-- ASSIGNMENT --
Would you filter the listing below so that only lines with the word "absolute" remain?

-- DATA SHOWN --
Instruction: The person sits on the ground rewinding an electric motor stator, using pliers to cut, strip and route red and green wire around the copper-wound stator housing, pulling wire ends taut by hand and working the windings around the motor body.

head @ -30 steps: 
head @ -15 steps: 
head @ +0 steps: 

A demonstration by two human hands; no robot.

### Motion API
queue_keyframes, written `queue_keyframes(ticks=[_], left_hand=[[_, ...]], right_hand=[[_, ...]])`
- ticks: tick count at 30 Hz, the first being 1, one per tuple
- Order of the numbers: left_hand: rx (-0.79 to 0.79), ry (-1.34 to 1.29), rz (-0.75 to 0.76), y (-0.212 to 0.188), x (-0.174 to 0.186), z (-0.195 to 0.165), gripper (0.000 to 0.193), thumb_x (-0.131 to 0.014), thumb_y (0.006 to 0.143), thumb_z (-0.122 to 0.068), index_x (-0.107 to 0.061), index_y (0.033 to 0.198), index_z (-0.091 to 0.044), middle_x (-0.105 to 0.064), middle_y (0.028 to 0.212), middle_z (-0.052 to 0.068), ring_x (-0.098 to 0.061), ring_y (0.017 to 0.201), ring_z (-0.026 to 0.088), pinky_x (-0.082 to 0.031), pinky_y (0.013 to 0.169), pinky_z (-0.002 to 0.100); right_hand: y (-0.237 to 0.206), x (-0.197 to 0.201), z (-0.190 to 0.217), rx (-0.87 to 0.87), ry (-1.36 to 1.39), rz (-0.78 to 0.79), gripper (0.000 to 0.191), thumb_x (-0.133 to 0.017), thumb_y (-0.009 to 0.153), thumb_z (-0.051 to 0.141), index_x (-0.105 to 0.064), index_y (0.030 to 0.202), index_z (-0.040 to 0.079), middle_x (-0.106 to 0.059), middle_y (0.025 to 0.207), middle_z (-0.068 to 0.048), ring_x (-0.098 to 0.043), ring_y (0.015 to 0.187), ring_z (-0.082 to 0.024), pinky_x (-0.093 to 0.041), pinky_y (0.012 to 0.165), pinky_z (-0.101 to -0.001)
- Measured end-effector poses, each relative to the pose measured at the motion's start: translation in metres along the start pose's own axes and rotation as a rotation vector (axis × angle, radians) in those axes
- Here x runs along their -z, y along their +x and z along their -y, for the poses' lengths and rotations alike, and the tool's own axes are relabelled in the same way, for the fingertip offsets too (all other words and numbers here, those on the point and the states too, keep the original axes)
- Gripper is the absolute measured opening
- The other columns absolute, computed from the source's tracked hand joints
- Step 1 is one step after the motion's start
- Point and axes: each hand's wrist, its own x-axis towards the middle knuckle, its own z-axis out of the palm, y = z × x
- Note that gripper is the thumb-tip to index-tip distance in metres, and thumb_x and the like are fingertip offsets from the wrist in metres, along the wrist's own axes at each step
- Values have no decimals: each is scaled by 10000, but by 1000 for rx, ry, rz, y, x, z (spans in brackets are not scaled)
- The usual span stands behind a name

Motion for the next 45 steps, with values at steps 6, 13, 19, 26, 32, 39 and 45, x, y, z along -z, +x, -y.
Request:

-- RESULT OF THE EXERCISE --
- Gripper is the absolute measured opening
- The other columns absolute, computed from the source's tracked hand joints

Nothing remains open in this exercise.